Die Einträge in den amtlichen AfA-Tabellen basieren auf Erfahrungswerten, welche die Finanzämter in Deutschland bspw. über Betriebsprüfungen oder Verbände erhalten haben. Da so gut wie alle größeren Unternehmen einer Betriebsprüfung unterzogen werden, ergibt sich dadurch natürlich eine enorme Datenmenge. Allerdings sind die daraus ermittelten durchschnittlichen Nutzungsdauern auch wirklich nur Durchschnittswerte. Zudem sind die Tabellen schon relativ alt, sie stammen aus den Jahren 1989 bis 2001. Die für das jeweilige Unternehmen geltenden Werte können daher je nach Branche, Schichtbetrieb, Qualifikation der Mitarbeiter, verarbeiteten Materialien, technischen Fortschritt usw. von den Werten der amtlichen Tabellen abweichen.

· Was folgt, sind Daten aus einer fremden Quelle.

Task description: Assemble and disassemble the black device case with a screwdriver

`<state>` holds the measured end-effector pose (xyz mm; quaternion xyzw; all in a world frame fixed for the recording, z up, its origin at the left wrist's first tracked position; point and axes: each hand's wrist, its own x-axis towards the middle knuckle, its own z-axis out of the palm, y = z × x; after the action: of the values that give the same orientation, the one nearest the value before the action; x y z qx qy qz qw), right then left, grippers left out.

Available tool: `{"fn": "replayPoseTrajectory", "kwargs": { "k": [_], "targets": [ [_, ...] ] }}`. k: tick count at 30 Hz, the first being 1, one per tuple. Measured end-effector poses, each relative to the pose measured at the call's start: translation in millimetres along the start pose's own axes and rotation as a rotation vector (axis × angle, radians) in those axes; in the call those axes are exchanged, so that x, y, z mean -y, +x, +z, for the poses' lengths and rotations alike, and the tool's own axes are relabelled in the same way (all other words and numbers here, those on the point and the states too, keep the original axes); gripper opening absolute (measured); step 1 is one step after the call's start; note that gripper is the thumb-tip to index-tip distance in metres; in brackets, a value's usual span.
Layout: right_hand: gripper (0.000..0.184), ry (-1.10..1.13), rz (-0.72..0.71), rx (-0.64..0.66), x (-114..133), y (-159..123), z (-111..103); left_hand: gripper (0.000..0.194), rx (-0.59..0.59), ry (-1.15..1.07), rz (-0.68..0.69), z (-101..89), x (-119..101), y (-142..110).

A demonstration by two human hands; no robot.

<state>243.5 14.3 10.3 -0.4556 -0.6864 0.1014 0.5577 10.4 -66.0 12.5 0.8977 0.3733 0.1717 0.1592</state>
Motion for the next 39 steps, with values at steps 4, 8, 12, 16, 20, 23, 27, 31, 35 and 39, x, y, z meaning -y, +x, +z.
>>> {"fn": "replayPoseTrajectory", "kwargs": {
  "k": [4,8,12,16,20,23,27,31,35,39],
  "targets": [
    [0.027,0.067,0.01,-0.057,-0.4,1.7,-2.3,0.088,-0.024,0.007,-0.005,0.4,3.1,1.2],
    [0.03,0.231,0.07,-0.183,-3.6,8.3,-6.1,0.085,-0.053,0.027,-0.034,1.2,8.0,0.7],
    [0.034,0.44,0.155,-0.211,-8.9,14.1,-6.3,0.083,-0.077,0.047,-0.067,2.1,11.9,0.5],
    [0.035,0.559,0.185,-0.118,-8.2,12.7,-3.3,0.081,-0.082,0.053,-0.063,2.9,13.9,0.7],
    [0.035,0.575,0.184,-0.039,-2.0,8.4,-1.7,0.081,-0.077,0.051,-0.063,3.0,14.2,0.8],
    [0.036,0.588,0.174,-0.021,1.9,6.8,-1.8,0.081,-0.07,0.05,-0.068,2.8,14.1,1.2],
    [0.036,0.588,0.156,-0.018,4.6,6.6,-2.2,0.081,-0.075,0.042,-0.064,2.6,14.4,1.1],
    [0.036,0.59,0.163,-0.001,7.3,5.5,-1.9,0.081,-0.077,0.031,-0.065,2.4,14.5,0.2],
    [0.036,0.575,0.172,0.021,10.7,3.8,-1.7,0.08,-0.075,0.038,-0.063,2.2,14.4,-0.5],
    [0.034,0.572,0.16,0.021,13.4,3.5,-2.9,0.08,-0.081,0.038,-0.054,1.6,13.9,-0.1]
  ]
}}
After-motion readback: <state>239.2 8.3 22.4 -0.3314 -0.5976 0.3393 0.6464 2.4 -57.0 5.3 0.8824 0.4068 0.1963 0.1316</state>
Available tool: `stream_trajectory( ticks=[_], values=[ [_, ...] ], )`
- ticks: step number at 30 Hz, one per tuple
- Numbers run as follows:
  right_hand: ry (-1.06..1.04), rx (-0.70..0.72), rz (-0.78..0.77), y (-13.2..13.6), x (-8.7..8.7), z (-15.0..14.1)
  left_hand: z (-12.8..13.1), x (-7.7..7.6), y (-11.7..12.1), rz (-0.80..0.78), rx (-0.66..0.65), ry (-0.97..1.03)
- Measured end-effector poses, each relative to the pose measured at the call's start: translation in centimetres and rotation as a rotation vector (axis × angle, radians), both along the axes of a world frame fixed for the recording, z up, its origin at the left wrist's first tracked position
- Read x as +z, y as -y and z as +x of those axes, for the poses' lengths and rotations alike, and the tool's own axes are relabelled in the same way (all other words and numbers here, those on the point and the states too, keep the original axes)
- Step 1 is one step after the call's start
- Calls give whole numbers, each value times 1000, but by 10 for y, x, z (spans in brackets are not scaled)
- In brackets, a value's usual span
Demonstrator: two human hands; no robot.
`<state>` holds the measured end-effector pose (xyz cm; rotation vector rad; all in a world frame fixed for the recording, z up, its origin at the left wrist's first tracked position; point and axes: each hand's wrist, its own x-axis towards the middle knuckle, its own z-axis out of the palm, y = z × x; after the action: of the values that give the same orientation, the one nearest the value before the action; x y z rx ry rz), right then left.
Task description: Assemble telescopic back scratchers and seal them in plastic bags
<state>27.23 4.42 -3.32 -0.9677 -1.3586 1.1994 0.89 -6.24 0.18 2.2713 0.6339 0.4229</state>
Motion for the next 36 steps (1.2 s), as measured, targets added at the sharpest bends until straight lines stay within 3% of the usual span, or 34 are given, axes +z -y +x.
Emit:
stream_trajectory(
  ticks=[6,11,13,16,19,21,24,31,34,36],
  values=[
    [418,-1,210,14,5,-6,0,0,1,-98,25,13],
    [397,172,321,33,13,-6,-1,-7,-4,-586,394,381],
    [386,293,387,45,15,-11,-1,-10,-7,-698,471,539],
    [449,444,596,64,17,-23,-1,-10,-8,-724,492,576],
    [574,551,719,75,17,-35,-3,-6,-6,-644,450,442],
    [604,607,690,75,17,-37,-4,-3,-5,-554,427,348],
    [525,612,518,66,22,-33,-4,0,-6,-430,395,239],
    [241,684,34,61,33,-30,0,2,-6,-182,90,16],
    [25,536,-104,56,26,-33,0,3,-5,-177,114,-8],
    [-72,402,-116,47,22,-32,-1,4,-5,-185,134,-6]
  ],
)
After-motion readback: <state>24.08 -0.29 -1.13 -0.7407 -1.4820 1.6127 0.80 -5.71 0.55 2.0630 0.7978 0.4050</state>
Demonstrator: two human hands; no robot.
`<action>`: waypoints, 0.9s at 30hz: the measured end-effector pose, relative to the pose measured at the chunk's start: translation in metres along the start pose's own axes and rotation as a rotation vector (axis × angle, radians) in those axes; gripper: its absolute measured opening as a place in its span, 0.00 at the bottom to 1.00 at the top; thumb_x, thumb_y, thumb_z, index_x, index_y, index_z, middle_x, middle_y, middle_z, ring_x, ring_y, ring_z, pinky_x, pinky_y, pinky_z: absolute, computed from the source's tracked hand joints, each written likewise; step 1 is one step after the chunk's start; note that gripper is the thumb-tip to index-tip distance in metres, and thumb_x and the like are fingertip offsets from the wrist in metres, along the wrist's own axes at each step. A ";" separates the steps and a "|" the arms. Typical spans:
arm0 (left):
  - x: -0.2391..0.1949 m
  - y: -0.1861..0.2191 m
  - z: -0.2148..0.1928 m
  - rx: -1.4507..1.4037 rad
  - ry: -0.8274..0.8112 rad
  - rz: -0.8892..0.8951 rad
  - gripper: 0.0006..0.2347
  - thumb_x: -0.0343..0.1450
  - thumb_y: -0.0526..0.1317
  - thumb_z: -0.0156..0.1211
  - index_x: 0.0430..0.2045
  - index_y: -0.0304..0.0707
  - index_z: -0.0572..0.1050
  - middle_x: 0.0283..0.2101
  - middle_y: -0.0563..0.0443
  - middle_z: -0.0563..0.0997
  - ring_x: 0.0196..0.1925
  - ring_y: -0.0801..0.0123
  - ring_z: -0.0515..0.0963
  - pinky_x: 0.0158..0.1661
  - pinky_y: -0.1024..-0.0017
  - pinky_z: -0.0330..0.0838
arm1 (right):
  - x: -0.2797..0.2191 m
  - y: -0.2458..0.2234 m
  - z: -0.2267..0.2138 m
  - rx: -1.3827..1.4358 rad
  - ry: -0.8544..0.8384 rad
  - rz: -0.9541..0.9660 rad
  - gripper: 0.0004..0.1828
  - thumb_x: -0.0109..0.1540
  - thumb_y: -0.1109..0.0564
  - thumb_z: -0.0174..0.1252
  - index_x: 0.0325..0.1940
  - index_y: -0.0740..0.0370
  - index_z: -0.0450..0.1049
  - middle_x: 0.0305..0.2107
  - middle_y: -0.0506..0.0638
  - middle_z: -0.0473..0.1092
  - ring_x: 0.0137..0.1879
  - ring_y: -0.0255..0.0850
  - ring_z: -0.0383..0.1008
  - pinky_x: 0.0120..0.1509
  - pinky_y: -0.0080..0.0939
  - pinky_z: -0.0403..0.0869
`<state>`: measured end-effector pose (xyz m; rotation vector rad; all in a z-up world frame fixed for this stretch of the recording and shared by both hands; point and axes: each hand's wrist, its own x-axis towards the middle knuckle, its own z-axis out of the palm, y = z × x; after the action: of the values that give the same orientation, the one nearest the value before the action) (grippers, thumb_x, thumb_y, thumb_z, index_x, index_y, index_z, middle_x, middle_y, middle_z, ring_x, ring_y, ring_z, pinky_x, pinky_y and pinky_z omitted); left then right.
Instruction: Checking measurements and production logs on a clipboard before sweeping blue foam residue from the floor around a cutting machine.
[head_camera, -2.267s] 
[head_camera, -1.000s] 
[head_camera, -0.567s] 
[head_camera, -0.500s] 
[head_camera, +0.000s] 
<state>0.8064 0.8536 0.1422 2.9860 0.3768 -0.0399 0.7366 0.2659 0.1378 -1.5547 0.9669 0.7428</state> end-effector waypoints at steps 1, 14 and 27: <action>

Die amtlichen AfA-Tabellen haben für die Finanzämter in Deutschland den Charakter einer Dienstanweisung. Sie können also von sich aus ohne Weiteres nicht davon abweichen. Für die Begründung einer Abweichung sind ihnen damit sehr hohe Hürden gesetzt. Für die Unternehmen sind sie allerdings nicht als Vorgabe zu verstehen, sondern vielmehr als Anhaltspunkt für ihre eigene Schätzung. Sie gelten als „Angebot“ an den Steuerpflichtigen für eine Einigung auf einen Wert¹⁾. Gerade bei Anlagen, die in einem Unternehmen nur in geringen Stückzahlen vorhanden sind, ist eine Orientierung an offiziellen Durchschnittswerten aber sinnvoll. Bessere Erkenntnisse als auf Basis der enormen Datenmenge der Finanzämter müssen sowohl steuerrechtlich als auch handelsrechtlich schon sehr stichhaltig sein, da eine Abweichung von den Tabellen gegenüber dem Finanzamt, aber auch gegenüber dem Wirtschaftsprüfer, begründbar sein muss. In Österreich sind die amtlichen AfA-Tabellen aus Deutschland durch das österreichische Bundesministerium für Finanzen anerkannt bzw. wird sogar auf diese verwiesen. Auch hier muss sowohl in der Handels- auch in der Steuerbilanz eine Nutzungsdauer für ein Anlagegut gut begründet werden. Begründet kann eine Abweichung von den amtlichen AfA-Tabellen neben Anpassungen aus einem Einsatz unter Kälte, Nässe, Säure oder ähnlichem auch unter anderem auf Basis von Herstellerangaben, Gutachten oder eigenen historischen Daten.
Als Beispiel wird für Gabelstabler je nach Branche eine Nutzungsdauer von vier bis acht Jahren angegeben. Natürlich kann ein Unternehmen feststellen, dass die dort eingesetzten Gabelstabler vielleicht nur drei oder sogar zehn Jahre halten. Hat ein Unternehmen bisher nur drei Gabelstabler gehabt, wird eine solche Feststellung aber nur sehr schwer begründbar sein, denn dann ist die Zufälligkeit des Ergebnisses noch sehr hoch. Aus welchen Grund sollen die Gabelstabler dann nicht im Durchschnitt bspw. acht Jahre halten? Hatte ein Unternehmen aber schon mehrere Hundert Gabelstabler, muss man dagegen schon die Frage stellen, warum denn nicht auf die eigenen Daten als Erfahrungswert zurückgegriffen wird. In diesem Fall sollte dann zumindest handelsrechtlich von den amtlichen AfA-Tabellen abgewichen werden, weil die eigenen Daten offensichtlich eine Abweichung der Situation vom Industriedurchschnitt anzeigen. Steuerrechtlich kann sich der Unternehmer in Deutschland dann die anzusetzende Nutzungsdauer aussuchen. Er kann gegenüber dem Finanzamt eine andere Nutzungsdauer begründen oder die Nutzungsdauer aus dem amtlichen AfA-Tabellen ansetzen, da die Finanzämter selbst nur schwer eigenständig von diesen Tabellen abweichen dürfen¹⁾.